→ **Your assignment**: Print out the data below in full and exactly, skipping the pictures.
+++
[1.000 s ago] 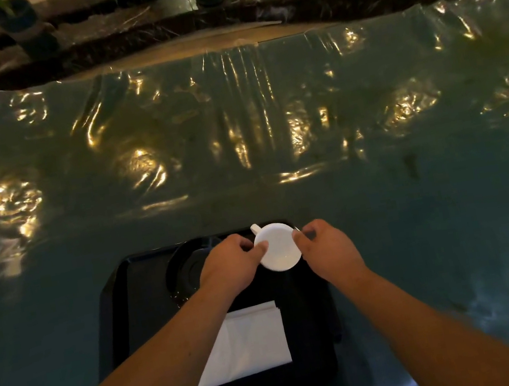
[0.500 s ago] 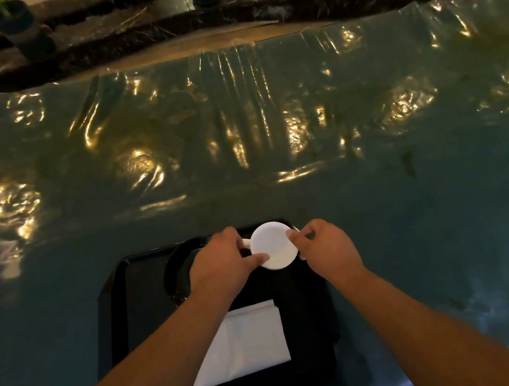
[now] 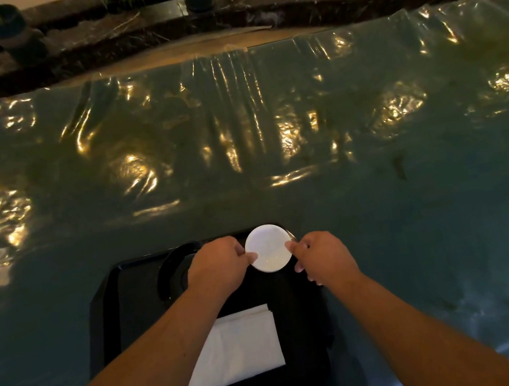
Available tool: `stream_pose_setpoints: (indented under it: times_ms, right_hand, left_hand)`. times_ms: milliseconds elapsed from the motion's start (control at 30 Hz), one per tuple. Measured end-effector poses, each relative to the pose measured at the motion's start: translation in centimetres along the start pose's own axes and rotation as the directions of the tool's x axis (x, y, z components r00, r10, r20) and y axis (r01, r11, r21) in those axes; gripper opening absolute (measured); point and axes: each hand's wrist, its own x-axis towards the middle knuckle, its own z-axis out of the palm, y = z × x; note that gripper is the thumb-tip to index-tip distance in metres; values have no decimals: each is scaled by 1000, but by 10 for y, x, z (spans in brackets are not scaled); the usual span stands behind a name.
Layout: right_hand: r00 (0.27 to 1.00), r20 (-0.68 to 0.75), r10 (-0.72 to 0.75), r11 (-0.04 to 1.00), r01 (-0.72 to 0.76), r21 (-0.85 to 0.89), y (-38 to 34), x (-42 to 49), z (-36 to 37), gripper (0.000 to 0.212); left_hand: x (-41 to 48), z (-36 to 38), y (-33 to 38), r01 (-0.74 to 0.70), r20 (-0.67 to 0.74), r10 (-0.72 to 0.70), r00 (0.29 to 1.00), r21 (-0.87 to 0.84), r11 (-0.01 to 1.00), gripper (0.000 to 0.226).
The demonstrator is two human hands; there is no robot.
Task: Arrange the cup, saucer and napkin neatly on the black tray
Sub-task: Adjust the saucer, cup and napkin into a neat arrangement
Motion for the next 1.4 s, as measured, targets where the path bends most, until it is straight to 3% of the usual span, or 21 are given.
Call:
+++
→ **Task answer**:
[1.000 s ago] 
[0.500 s ago] 
[now] 
Available tool: `stream_pose_setpoints: (indented under it: times_ms, right_hand, left_hand)`. times_ms: milliseconds elapsed from the motion's start (control at 30 Hz), one per tuple. Measured end-effector poses, each relative to the pose measured at the motion's start: translation in centimetres along the start pose's own axes and rotation as the directions of the tool's x axis (x, y, z components r00, r10, r20) and y axis (r01, r11, r21) in those axes; gripper opening absolute (measured); point and axes: each hand's wrist, its own x-axis towards the middle knuckle, its own z-axis out of the palm, y = z × x; note that gripper is the thumb-tip to index-tip distance in metres; values have no decimals: each is scaled by 1000, but by 10 for y, x, z (spans in brackets are not scaled); the usual span stands behind a name.
Layout: right_hand: r00 (0.27 to 1.00), r20 (-0.68 to 0.75), r10 (-0.72 to 0.75), r11 (-0.04 to 1.00), r01 (-0.72 to 0.76), r21 (-0.85 to 0.89), y (-38 to 34), x (-42 to 49), z (-36 to 37), gripper (0.000 to 0.212); left_hand: x (-41 to 48), z (-36 to 38), y (-33 to 38), r01 (-0.74 to 0.70), r20 (-0.67 to 0.74), r10 (-0.72 to 0.70), r00 (0.29 to 1.00), r21 (-0.87 to 0.84), r11 (-0.01 to 1.00), gripper (0.000 to 0.226).
The demonstrator is two human hands; there is no robot.
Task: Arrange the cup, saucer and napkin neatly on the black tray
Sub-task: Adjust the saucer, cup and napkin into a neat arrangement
Motion for the next 1.4 s, as measured, targets where the path bends most, until it is straight to 3% of the usual span, or 21 are given.
Call:

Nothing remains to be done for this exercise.